_DATASET EXCERPT_
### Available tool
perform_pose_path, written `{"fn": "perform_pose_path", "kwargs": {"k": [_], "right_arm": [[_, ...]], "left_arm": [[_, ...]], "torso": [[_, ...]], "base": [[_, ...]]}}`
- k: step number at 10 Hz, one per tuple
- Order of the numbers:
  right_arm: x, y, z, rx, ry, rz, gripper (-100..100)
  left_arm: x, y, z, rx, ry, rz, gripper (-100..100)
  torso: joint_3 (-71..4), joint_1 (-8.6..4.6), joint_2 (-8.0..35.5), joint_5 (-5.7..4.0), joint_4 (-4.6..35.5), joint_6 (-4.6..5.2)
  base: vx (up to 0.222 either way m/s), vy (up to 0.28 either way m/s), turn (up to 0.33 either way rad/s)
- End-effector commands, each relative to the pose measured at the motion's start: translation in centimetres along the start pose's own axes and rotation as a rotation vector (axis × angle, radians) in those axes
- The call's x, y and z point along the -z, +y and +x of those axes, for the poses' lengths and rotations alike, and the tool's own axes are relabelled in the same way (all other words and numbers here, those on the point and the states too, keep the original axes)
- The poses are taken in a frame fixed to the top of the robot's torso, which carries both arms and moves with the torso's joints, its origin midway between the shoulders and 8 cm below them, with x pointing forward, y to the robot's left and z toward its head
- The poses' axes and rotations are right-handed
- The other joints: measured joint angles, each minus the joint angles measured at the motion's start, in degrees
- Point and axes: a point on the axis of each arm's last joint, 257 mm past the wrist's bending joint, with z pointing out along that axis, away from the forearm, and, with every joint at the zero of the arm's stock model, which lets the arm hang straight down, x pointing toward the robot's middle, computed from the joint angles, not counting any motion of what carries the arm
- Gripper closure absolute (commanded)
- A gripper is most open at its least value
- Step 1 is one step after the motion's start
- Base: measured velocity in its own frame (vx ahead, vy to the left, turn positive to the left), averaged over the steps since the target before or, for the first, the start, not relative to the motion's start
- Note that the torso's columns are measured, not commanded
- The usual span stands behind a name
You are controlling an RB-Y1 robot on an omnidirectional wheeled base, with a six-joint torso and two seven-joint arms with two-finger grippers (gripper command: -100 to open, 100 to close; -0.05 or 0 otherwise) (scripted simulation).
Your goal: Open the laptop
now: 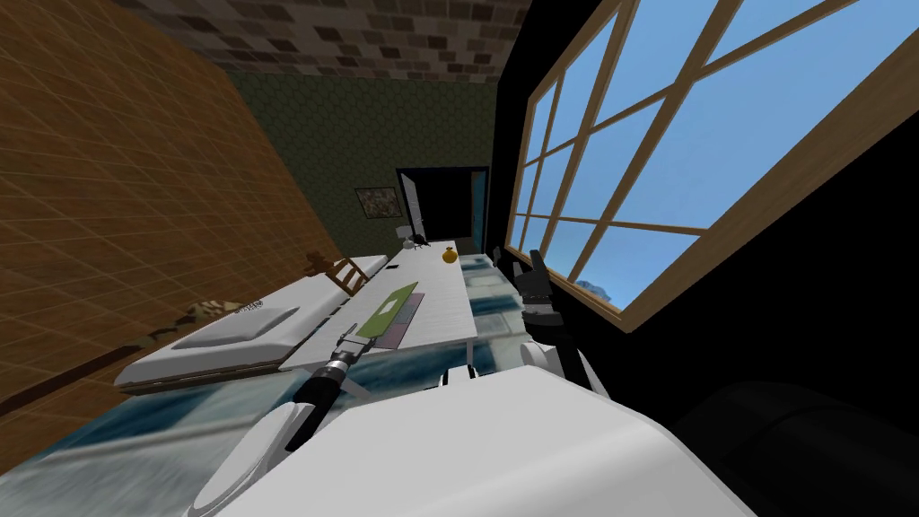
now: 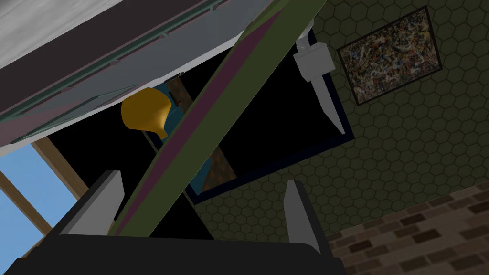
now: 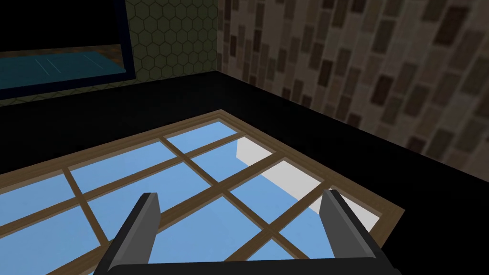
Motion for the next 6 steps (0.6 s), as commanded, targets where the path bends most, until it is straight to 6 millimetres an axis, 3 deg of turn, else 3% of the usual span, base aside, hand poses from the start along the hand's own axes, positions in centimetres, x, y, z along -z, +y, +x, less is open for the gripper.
{"fn": "perform_pose_path", "kwargs": {"k": [1, 2, 3, 4, 6], "right_arm": [[0.0, 0.0, 0.0, 0.0, 0.0, 0.0, 0], [0.0, 0.0, 0.0, 0.0, 0.0, 0.0, 0], [0.0, 0.0, 0.0, 0.0, 0.0, 0.0, 0], [0.0, 0.0, 0.0, 0.0, 0.0, 0.0, 0], [0.0, 0.0, 0.0, 0.0, 0.0, 0.0, 0]], "left_arm": [[0.46, 2.67, -0.58, 0.003, 0.001, -0.009, -100], [0.62, 3.56, -0.83, 0.002, 0.001, -0.011, -100], [0.5, 2.95, -0.61, -0.002, 0.002, -0.008, -100], [0.51, 3.06, -0.63, 0.002, 0.003, -0.009, 0], [0.54, 2.96, -0.53, 0.002, 0.005, -0.008, 0]], "torso": [[0.0, 0.03, 0.0, -0.01, 0.0, -0.03], [0.0, 0.07, 0.0, 0.02, 0.0, -0.03], [0.0, 0.06, 0.0, 0.02, 0.0, -0.03], [0.0, 0.16, 0.0, 0.06, 0.0, -0.03], [0.0, 0.13, 0.0, 0.04, 0.0, -0.04]], "base": [[0.005, -0.068, -0.035], [-0.006, -0.065, -0.035], [-0.005, -0.027, -0.005], [0.0, -0.007, -0.001], [0.0, 0.0, 0.0]]}}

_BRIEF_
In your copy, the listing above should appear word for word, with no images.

_SOLUTION_
### Available tool
perform_pose_path, written `{"fn": "perform_pose_path", "kwargs": {"k": [_], "right_arm": [[_, ...]], "left_arm": [[_, ...]], "torso": [[_, ...]], "base": [[_, ...]]}}`
- k: step number at 10 Hz, one per tuple
- Order of the numbers:
  right_arm: x, y, z, rx, ry, rz, gripper (-100..100)
  left_arm: x, y, z, rx, ry, rz, gripper (-100..100)
  torso: joint_3 (-71..4), joint_1 (-8.6..4.6), joint_2 (-8.0..35.5), joint_5 (-5.7..4.0), joint_4 (-4.6..35.5), joint_6 (-4.6..5.2)
  base: vx (up to 0.222 either way m/s), vy (up to 0.28 either way m/s), turn (up to 0.33 either way rad/s)
- End-effector commands, each relative to the pose measured at the motion's start: translation in centimetres along the start pose's own axes and rotation as a rotation vector (axis × angle, radians) in those axes
- The call's x, y and z point along the -z, +y and +x of those axes, for the poses' lengths and rotations alike, and the tool's own axes are relabelled in the same way (all other words and numbers here, those on the point and the states too, keep the original axes)
- The poses are taken in a frame fixed to the top of the robot's torso, which carries both arms and moves with the torso's joints, its origin midway between the shoulders and 8 cm below them, with x pointing forward, y to the robot's left and z toward its head
- The poses' axes and rotations are right-handed
- The other joints: measured joint angles, each minus the joint angles measured at the motion's start, in degrees
- Point and axes: a point on the axis of each arm's last joint, 257 mm past the wrist's bending joint, with z pointing out along that axis, away from the forearm, and, with every joint at the zero of the arm's stock model, which lets the arm hang straight down, x pointing toward the robot's middle, computed from the joint angles, not counting any motion of what carries the arm
- Gripper closure absolute (commanded)
- A gripper is most open at its least value
- Step 1 is one step after the motion's start
- Base: measured velocity in its own frame (vx ahead, vy to the left, turn positive to the left), averaged over the steps since the target before or, for the first, the start, not relative to the motion's start
- Note that the torso's columns are measured, not commanded
- The usual span stands behind a name
You are controlling an RB-Y1 robot on an omnidirectional wheeled base, with a six-joint torso and two seven-joint arms with two-finger grippers (gripper command: -100 to open, 100 to close; -0.05 or 0 otherwise) (scripted simulation).
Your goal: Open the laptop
now: 
now: 
now: 
Motion for the next 6 steps (0.6 s), as commanded, targets where the path bends most, until it is straight to 6 millimetres an axis, 3 deg of turn, else 3% of the usual span, base aside, hand poses from the start along the hand's own axes, positions in centimetres, x, y, z along -z, +y, +x, less is open for the gripper.
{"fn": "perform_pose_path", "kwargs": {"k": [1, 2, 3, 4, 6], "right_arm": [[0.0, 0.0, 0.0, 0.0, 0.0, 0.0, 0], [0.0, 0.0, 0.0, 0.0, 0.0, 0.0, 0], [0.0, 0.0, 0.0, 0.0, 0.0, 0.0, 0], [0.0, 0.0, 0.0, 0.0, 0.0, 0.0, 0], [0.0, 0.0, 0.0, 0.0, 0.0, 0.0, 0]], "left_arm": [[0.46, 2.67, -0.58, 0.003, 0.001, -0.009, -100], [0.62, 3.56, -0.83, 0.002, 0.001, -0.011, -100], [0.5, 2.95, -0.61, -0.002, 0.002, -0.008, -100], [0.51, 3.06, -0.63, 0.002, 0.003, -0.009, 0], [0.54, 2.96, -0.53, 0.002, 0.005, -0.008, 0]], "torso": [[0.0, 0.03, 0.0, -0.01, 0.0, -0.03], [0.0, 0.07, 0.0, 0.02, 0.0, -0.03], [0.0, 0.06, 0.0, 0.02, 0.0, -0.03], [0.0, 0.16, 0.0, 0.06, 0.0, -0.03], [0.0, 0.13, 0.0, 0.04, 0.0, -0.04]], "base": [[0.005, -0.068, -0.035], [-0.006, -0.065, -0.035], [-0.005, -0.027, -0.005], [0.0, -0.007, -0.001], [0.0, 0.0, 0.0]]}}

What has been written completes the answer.